While 100,000 prisoners, including violent criminals, may be released, peaceful writers and members of NGOs are kept in prison. One case is that of novelist Ahmet Altan.
He was imprisoned when the government accused him of sending “subliminal messages” prior to a 2016 coup. His brother said: “It’s insane that they’re going to let murderers back out on the streets but put the life of a novelist who wrote three articles the government didn’t like at risk from coronavirus.”
Amnesty International and other organizations have called on Turkey to “immediately and unconditionally release journalists, human-rights defenders and others who have been charged or convicted simply for exercising their rights.” Turkey is the largest jailor of journalists in the world.
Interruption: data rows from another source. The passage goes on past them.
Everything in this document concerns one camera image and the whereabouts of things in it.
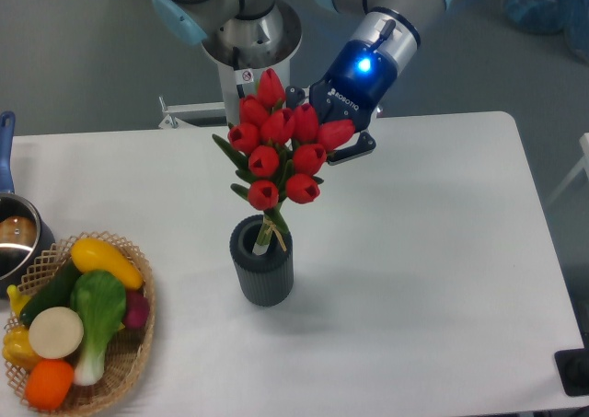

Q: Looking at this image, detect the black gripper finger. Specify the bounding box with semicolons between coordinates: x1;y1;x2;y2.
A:
327;131;376;165
285;86;310;110

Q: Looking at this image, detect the red tulip bouquet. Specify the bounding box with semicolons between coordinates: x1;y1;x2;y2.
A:
211;67;357;257

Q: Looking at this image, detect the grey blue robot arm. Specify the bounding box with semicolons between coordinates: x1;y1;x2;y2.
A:
152;0;452;164

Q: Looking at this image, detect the white furniture leg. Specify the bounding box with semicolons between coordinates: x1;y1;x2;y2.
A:
547;133;588;207

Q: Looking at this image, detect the blue handled steel saucepan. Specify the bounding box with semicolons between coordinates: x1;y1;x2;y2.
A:
1;110;54;300

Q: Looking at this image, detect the orange fruit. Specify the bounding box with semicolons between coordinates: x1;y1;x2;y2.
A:
25;359;74;411

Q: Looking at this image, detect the cream round radish slice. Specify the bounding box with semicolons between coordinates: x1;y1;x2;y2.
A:
29;307;84;359

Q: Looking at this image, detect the black device at table edge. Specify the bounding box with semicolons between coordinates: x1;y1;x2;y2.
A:
554;348;588;397

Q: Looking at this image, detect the yellow squash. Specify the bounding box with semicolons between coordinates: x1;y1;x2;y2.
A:
70;237;144;290

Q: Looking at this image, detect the dark grey ribbed vase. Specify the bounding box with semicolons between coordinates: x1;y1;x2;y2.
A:
229;214;294;307

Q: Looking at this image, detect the purple red radish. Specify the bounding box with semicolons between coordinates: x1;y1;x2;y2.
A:
122;291;150;330

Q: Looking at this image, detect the blue plastic bag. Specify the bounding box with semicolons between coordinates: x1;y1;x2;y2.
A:
501;0;588;63

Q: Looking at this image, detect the yellow bell pepper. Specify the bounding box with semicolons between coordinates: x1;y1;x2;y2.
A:
2;325;42;371

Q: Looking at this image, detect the woven wicker basket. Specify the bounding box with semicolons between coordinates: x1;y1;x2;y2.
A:
4;231;156;416

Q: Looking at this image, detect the green cucumber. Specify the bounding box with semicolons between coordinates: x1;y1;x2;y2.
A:
19;260;82;327

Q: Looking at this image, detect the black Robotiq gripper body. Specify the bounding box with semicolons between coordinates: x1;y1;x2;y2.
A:
309;6;421;133

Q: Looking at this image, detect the yellow banana tip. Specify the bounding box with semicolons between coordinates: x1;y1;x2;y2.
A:
6;284;31;317

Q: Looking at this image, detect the green bok choy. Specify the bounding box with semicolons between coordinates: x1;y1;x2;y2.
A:
70;270;126;387

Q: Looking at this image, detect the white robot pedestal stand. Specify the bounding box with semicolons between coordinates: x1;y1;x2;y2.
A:
153;0;302;129

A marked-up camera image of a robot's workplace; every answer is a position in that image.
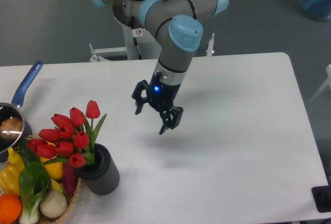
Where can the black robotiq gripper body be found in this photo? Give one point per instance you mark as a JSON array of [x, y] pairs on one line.
[[161, 95]]

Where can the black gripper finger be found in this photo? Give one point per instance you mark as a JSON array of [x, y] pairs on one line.
[[137, 95], [171, 118]]

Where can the red tulip bouquet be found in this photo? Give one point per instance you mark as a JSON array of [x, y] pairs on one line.
[[72, 139]]

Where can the dark grey ribbed vase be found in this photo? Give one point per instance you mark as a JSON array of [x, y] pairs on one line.
[[103, 177]]

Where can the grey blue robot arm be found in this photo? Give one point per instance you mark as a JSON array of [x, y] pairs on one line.
[[173, 72]]

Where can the purple eggplant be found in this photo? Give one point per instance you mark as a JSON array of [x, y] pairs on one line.
[[70, 179]]

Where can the yellow squash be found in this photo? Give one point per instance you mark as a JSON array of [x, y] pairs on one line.
[[55, 170]]

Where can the woven wicker basket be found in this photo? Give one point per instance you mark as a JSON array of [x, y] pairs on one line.
[[71, 200]]

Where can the yellow lemon piece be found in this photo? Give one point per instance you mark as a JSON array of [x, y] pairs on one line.
[[56, 186]]

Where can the dark green cucumber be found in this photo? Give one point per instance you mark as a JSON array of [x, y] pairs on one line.
[[27, 154]]

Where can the bread roll in pan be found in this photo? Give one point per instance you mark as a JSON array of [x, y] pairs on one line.
[[11, 128]]

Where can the green bok choy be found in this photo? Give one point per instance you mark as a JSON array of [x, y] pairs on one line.
[[34, 182]]

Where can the beige round potato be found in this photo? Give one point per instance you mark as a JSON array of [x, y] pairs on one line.
[[53, 204]]

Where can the yellow bell pepper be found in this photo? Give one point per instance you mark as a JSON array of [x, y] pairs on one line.
[[10, 180]]

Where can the black device at edge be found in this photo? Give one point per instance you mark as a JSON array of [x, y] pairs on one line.
[[321, 195]]

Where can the orange fruit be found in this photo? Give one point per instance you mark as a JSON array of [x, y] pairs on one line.
[[11, 208]]

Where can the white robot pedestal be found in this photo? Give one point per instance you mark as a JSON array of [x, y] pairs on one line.
[[134, 45]]

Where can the blue handled saucepan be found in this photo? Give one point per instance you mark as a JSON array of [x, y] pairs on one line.
[[13, 109]]

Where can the white frame at right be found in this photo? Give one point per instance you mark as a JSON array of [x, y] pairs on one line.
[[322, 87]]

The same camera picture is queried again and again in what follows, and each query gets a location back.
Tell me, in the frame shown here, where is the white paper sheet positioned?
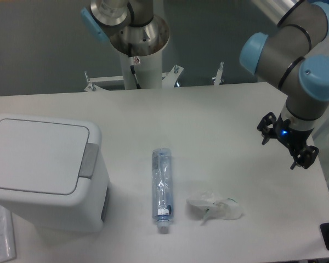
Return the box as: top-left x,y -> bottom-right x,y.
0,205 -> 16,262

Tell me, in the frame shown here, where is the empty clear plastic bottle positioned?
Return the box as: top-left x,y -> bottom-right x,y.
152,148 -> 174,234

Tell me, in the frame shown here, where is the white plastic trash can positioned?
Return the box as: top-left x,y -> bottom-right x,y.
0,113 -> 110,232

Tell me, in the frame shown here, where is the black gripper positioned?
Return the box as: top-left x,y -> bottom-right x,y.
257,112 -> 319,170

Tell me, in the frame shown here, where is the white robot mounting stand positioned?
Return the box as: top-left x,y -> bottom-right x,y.
83,52 -> 225,93

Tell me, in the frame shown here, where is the crumpled white plastic wrapper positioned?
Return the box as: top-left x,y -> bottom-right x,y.
186,190 -> 243,225

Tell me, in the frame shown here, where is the grey trash can push button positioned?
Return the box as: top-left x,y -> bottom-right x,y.
78,143 -> 99,179

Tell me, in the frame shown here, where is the black cable on stand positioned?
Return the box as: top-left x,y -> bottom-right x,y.
127,42 -> 142,90

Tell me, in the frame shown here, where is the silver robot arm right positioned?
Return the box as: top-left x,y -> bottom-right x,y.
240,1 -> 329,158

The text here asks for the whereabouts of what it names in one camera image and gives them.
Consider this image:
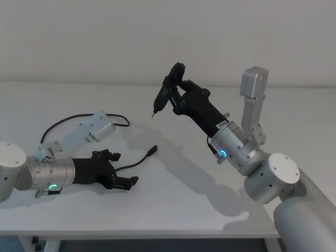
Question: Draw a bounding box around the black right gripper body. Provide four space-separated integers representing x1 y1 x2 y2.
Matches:
172 79 229 138

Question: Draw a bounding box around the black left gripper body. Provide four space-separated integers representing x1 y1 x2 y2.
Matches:
71 149 117 190

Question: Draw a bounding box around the black electric screwdriver tool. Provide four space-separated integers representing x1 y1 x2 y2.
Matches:
151 62 187 119

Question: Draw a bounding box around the black cable with plug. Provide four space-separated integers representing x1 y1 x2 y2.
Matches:
40 113 160 180

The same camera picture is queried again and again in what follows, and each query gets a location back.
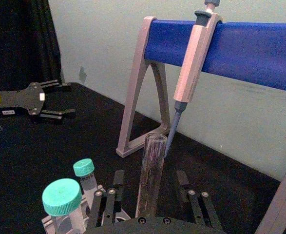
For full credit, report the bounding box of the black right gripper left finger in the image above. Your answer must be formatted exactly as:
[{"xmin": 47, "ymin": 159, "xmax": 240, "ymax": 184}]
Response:
[{"xmin": 90, "ymin": 170, "xmax": 125, "ymax": 228}]

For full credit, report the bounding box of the large green-capped plastic tube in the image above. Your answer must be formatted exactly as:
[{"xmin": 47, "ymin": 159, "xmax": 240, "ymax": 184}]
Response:
[{"xmin": 41, "ymin": 178, "xmax": 85, "ymax": 234}]

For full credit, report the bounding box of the clear glass test tube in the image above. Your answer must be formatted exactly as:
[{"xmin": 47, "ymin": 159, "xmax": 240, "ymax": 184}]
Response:
[{"xmin": 134, "ymin": 133, "xmax": 168, "ymax": 219}]

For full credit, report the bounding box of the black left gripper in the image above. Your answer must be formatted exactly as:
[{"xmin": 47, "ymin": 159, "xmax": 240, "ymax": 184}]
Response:
[{"xmin": 0, "ymin": 79, "xmax": 76, "ymax": 120}]

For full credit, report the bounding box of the small green-capped plastic tube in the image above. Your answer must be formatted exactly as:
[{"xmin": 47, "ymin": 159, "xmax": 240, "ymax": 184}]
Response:
[{"xmin": 73, "ymin": 158, "xmax": 100, "ymax": 195}]

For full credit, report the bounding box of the grey tube rack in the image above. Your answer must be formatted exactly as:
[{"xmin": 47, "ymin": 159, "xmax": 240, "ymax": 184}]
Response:
[{"xmin": 41, "ymin": 183, "xmax": 132, "ymax": 234}]

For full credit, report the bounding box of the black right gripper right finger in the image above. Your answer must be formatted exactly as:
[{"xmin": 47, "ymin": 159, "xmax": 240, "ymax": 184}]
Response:
[{"xmin": 176, "ymin": 170, "xmax": 223, "ymax": 230}]

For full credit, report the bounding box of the grey stand with blue bar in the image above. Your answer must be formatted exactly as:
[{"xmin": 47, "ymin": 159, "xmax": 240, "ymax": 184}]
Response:
[{"xmin": 115, "ymin": 16, "xmax": 286, "ymax": 234}]

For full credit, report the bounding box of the black table cloth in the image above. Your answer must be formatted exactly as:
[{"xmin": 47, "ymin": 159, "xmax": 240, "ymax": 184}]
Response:
[{"xmin": 0, "ymin": 81, "xmax": 282, "ymax": 234}]

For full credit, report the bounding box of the black curtain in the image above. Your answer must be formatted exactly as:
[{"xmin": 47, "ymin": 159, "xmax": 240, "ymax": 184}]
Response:
[{"xmin": 0, "ymin": 0, "xmax": 65, "ymax": 91}]

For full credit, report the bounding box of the grey pipette with blue tip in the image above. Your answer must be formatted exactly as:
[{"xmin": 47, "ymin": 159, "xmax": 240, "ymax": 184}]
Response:
[{"xmin": 164, "ymin": 0, "xmax": 224, "ymax": 158}]

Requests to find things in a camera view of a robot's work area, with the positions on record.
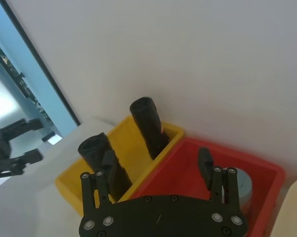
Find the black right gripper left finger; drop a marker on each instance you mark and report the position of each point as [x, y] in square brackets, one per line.
[110, 170]

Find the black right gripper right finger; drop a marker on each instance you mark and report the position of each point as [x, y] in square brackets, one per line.
[205, 168]

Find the red plastic bin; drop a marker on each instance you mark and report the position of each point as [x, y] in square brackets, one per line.
[182, 170]

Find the black bag roll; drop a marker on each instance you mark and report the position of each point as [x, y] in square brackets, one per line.
[148, 123]
[94, 150]

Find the yellow plastic bin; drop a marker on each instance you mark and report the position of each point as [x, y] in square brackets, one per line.
[128, 144]

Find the grey tape roll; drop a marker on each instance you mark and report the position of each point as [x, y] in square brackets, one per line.
[245, 188]

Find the cream rounded object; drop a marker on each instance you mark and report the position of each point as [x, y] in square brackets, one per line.
[296, 209]

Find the dark window rail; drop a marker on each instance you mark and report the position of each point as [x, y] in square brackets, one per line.
[17, 77]

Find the black window frame post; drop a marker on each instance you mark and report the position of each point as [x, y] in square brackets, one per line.
[39, 59]

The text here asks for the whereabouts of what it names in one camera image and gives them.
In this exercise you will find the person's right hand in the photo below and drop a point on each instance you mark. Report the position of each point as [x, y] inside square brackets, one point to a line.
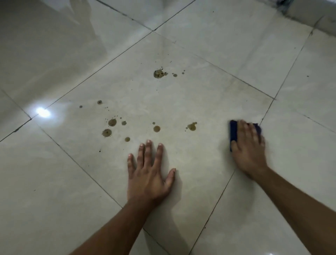
[249, 155]

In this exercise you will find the person's left hand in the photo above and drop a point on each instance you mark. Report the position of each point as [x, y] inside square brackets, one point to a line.
[147, 184]

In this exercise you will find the person's left thumb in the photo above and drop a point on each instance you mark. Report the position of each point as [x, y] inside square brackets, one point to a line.
[170, 178]

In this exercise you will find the person's left little finger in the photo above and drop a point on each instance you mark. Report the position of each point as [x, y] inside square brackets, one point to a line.
[130, 164]

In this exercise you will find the person's right thumb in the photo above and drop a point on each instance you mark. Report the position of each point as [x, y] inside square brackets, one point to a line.
[234, 147]

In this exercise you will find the person's left middle finger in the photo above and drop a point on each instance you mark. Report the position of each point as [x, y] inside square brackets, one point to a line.
[148, 155]

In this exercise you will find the dark blue cleaning sponge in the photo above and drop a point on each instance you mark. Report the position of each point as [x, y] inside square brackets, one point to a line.
[233, 131]

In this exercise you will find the person's right forearm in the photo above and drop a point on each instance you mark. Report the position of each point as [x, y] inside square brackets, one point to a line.
[299, 210]

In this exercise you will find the person's left forearm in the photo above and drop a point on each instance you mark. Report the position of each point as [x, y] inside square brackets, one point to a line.
[118, 231]

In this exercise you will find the brown spill spots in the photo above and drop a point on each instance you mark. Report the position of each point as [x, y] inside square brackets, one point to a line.
[158, 73]

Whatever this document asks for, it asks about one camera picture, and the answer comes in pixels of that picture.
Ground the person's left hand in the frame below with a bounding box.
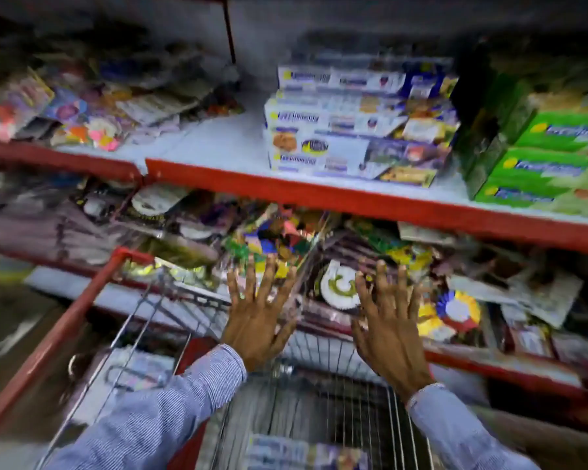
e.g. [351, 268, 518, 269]
[220, 255, 300, 373]

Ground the person's right hand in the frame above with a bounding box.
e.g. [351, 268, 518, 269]
[350, 259, 437, 405]

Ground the person's left forearm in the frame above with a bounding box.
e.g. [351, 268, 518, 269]
[43, 343, 249, 470]

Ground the person's right forearm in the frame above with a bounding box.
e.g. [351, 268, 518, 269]
[405, 383, 542, 470]

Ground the blue and yellow rosette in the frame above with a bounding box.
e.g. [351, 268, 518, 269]
[435, 290, 482, 333]

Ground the white round badge packet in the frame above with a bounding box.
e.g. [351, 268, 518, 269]
[318, 259, 363, 311]

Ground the heap of party decoration packets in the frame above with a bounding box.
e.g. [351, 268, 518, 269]
[0, 164, 588, 368]

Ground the white shelf with red edge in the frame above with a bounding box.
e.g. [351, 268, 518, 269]
[24, 265, 588, 403]
[0, 91, 588, 258]

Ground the white and blue foil box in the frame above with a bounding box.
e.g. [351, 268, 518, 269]
[264, 92, 461, 145]
[277, 53, 460, 99]
[266, 128, 452, 188]

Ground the pale printed packet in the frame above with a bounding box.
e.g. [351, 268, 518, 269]
[71, 345, 178, 426]

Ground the green wrap box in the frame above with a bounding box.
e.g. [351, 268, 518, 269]
[489, 147, 588, 192]
[514, 111, 588, 158]
[473, 177, 588, 218]

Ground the pile of colourful party packets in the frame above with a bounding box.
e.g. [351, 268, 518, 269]
[0, 39, 246, 153]

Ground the red wire shopping cart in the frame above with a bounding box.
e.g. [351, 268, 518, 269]
[0, 246, 439, 470]

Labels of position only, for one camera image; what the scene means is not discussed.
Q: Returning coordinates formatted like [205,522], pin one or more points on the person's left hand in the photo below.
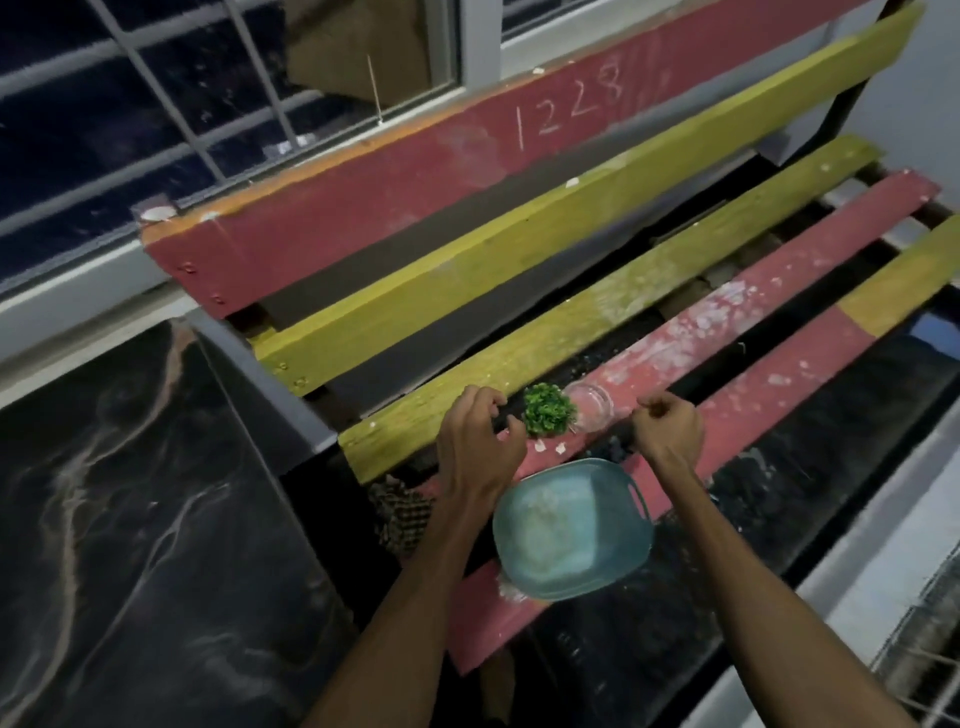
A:
[472,457]

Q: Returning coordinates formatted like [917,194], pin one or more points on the person's right hand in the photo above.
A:
[671,439]

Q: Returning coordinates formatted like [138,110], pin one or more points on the person's left thumb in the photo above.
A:
[516,435]

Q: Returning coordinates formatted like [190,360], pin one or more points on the person's right fingers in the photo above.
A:
[651,407]

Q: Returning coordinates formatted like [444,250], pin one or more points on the person's right forearm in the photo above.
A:
[757,600]

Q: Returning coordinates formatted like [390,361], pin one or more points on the person's left forearm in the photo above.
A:
[405,622]

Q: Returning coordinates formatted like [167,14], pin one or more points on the small green artificial plant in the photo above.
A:
[549,410]

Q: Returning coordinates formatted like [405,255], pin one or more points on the clear glass jar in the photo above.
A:
[594,405]

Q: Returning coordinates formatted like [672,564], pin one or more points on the teal plastic basket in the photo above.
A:
[570,532]

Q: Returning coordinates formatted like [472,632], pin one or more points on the brown woven patterned basket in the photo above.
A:
[401,517]

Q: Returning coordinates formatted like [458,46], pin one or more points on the red and yellow wooden bench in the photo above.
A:
[375,202]

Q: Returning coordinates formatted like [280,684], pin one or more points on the white metal window grille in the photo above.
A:
[161,112]

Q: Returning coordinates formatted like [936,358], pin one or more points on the white framed glass window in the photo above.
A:
[90,135]

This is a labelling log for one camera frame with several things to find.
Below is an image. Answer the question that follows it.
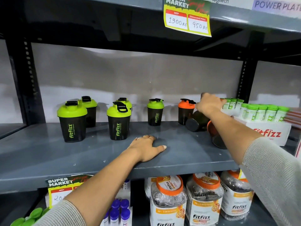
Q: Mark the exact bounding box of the person's left forearm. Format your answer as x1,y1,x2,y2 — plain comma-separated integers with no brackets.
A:
35,148,144,226

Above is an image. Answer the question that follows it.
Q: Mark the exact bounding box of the person's left hand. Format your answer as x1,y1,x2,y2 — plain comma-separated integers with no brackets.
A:
127,135,167,163

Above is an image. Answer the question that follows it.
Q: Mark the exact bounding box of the grey metal shelving rack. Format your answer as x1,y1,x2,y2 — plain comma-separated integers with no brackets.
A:
0,0,301,226

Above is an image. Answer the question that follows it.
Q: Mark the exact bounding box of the person's right forearm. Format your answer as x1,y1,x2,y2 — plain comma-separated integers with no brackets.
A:
207,110,301,226

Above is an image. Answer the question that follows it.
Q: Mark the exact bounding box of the black shaker bottle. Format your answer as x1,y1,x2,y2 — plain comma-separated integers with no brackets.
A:
185,110,210,132

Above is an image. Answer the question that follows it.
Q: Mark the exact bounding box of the white display box red print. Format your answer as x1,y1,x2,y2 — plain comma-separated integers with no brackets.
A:
221,108,292,147

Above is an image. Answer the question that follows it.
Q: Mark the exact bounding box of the orange lid shaker bottle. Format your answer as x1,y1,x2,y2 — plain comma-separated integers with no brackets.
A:
207,120,227,149
177,98,196,126

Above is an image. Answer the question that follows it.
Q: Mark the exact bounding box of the stack of orange packets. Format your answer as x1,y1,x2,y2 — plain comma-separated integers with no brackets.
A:
284,108,301,128

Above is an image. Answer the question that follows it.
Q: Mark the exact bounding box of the large green lid shaker bottle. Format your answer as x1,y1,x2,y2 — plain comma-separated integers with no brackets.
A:
57,101,88,143
107,102,132,141

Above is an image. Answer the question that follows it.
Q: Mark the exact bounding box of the cluster of green caps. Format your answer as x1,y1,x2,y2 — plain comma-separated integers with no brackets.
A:
10,207,50,226

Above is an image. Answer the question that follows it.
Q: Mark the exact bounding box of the purple shelf label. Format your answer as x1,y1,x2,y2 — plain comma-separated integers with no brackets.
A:
252,0,301,17

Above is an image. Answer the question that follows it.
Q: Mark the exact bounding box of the clear jar orange lid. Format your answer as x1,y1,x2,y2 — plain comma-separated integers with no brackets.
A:
144,177,157,198
150,175,187,226
220,169,255,221
185,172,224,226

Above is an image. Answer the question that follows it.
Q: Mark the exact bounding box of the row of green cap tubes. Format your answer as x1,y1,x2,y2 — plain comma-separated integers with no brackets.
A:
222,98,290,122

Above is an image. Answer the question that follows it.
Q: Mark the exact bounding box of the yellow green price tag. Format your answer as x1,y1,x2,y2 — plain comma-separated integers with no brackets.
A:
45,174,93,209
163,0,212,38

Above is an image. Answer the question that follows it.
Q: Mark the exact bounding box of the person's right hand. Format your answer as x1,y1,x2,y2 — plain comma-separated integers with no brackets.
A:
195,93,227,118
Turkey’s regime often dismisses mayors from opposition parties and jails people for tweets. There is almost no critical or opposition media in Turkey. The government has promoted its own channels or those linked to the government.
Critical journalists have been forced to flee the country or been imprisoned. There are increasing concerns among human-rights groups that the country’s leaders will release violent criminals who may it views as less dangerous than freethinkers or environmental activists.